*Your assignment:*
Please reproduce the listing verbatim, without its images.

─── Provided data

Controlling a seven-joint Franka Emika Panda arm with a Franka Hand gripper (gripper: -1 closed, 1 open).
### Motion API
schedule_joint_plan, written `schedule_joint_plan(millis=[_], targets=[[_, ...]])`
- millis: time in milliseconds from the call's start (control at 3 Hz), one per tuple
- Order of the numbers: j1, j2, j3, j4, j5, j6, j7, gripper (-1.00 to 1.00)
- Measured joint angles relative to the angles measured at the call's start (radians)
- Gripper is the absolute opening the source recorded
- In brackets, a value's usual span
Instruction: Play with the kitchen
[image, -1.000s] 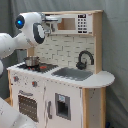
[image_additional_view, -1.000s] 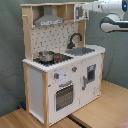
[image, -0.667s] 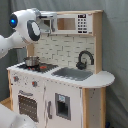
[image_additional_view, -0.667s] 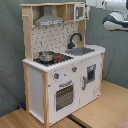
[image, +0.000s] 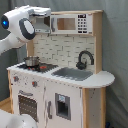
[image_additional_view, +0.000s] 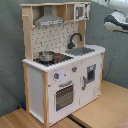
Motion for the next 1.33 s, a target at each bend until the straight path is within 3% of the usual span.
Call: schedule_joint_plan(millis=[1333], targets=[[-0.188,-0.241,0.079,0.001,0.0,0.001,0.356,1.0]])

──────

*Finished task:*
Controlling a seven-joint Franka Emika Panda arm with a Franka Hand gripper (gripper: -1 closed, 1 open).
### Motion API
schedule_joint_plan, written `schedule_joint_plan(millis=[_], targets=[[_, ...]])`
- millis: time in milliseconds from the call's start (control at 3 Hz), one per tuple
- Order of the numbers: j1, j2, j3, j4, j5, j6, j7, gripper (-1.00 to 1.00)
- Measured joint angles relative to the angles measured at the call's start (radians)
- Gripper is the absolute opening the source recorded
- In brackets, a value's usual span
Instruction: Play with the kitchen
[image, -1.000s] 
[image_additional_view, -1.000s] 
[image, -0.667s] 
[image_additional_view, -0.667s] 
[image, +0.000s] 
[image_additional_view, +0.000s] 
Motion for the next 1.33 s, a target at each bend until the straight path is within 3% of the usual span.
Call: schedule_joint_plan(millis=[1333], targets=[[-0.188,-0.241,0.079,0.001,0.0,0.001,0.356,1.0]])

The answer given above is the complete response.